- [Provided material]
============
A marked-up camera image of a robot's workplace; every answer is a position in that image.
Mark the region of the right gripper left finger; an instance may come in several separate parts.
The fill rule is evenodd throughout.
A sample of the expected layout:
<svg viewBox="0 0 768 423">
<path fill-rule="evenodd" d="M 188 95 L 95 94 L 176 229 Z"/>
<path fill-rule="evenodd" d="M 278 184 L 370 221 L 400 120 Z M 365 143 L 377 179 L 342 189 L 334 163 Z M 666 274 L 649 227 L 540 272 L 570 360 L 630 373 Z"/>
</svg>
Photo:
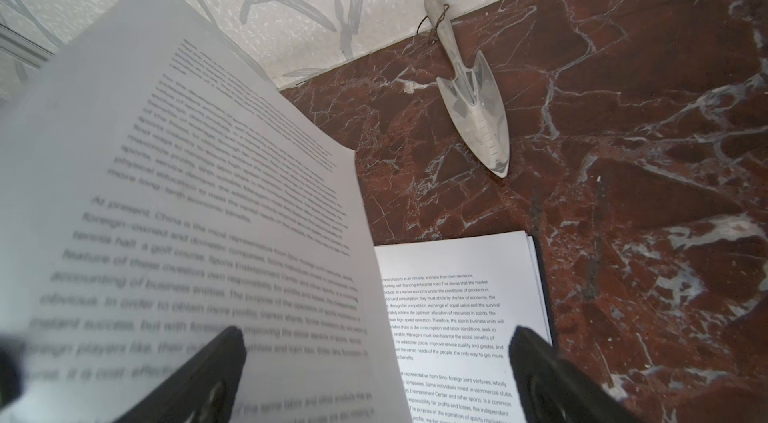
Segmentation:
============
- [Problem] A verbatim copy of the data, with all pictures omitted, is the required output.

- [Result]
A marked-up camera image of a robot's workplace; every answer is a position in that image.
Mark the region of the right gripper left finger; an instance may come in several separate parts.
The fill rule is evenodd throughout.
A sample of the expected layout:
<svg viewBox="0 0 768 423">
<path fill-rule="evenodd" d="M 188 95 L 95 94 L 176 229 Z"/>
<path fill-rule="evenodd" d="M 278 184 L 370 221 L 400 120 Z M 365 143 L 377 179 L 342 189 L 334 163 Z M 666 274 L 649 227 L 540 272 L 570 360 L 630 373 Z"/>
</svg>
Photo:
Segmentation:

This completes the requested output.